Stocks made their most convincing run at 10,000 so far Friday but blue-chips gave back their gains on weakness in IBM and other tech stocks late in the session. The Dow, which started Friday's trading less than three points away, ended down 94 from Thursday's record high at 9,903 . The S&P 500 and the Nasdaq composite, weighted with technology stocks, both fell.
While Comcast's $60 billion stock deal to buy cable television rival MediaOne could give stocks a boost Monday, it remains to be seen if the market can sustain the gains. That was the pattern last week as the Dow retreated each time it crossed 10,000, including Tuesday's brief ascent above that level for the first time in the Dow's 114-year history.
"People are very nervous," Larry Siebert, a money manager at Barrett Associates, told CNNfn's Business Day. He said investors "sort of struggle" with big milestones and that profit-taking often hits when the market crosses one.
The market looks set for a quiet start Monday with S&P futures on the Globex exchange system up about two points. Typically one point on the futures index equals eight points on the Dow as trading begins.
(Click here for the latest S&P futures quote)
Overseas, with Japan's markets closed for a holiday, stocks rose elsewhere in Asia and were mixed in Europe.
The dollar rose to 117.63 Japanese yen from 117.28 in New York late Friday and edged up to $1.0883 to the euro. In the bond market, the yield on the 30-year Treasury was little changed at 5.54 percent.
Investors are also nervously eyeing oil prices as producing nations set to meet Tuesday will try to ratify recent pledges to cut production. North Sea Brent crude oil rose 18 cents to $13.63 a barrel in London.
Stocks to watch include MediaOne (UMG) after Comcast agreed to pay $80.16 a share for the nation's No. 4 cable operator, a premium of 32 percent above MediaOne's $60.75 closing price Friday, which is up 50 percent since January.

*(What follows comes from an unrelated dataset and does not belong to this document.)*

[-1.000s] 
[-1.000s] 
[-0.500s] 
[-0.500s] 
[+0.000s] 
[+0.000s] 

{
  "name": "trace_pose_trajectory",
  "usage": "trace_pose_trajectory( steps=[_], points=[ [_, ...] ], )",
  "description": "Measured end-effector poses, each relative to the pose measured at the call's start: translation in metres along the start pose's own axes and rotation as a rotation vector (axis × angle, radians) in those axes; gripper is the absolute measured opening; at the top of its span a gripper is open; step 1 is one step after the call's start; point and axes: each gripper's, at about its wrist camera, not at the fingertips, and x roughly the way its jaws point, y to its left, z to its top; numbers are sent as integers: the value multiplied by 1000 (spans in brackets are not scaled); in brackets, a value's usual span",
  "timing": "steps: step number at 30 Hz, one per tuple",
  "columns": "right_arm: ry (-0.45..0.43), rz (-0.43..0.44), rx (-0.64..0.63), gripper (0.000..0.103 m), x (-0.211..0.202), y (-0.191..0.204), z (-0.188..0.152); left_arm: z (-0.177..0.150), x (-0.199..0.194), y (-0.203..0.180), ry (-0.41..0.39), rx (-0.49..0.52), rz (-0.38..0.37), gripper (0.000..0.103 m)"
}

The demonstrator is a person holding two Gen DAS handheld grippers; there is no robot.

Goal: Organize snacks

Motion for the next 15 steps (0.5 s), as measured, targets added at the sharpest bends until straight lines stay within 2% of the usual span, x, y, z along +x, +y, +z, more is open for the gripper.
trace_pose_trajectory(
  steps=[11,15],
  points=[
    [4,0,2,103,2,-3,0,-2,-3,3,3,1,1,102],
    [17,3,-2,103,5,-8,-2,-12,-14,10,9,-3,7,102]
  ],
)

Comcast (CMCSK) fell 1/16 to 72-7/8.
Elsewhere on the merger front, Vivendi is close to acquiring California's U.S. Filter in a $6 billion deal that would give the French company an important toehold in the domestic water market, the Wall Street Journal reported. U.S. Filter (USF), the nation's biggest water utility, jumped 2-1/16 to 30-1/2 Friday.
The newspaper also reported that Microsoft plans to start talks to settle the government's antitrust case against the software giant. Microsoft (MSFT) fell 1-1/4 to 171-3/16.
America Online is set to announce steeper job cuts at Netscape after completing its $10 billion purchase of the maker of Internet browsers last week, according to published reports. AOL rose 3-1/8 to 119-1/4.
Due to report earnings, Cabletron Systems is expected to report a loss of 1 cent a share, according to First Call, which tracks analysts' estimates. Cabletron (CS), a maker of equipment for cable TV and other networks, rose 3/8 to 9-3/4.
Another stock to watch will be iVillage Inc., the women's online network that surged 234 percent to 80-1/8 Friday after going public Thursday at 24.
Little major economic news is expected.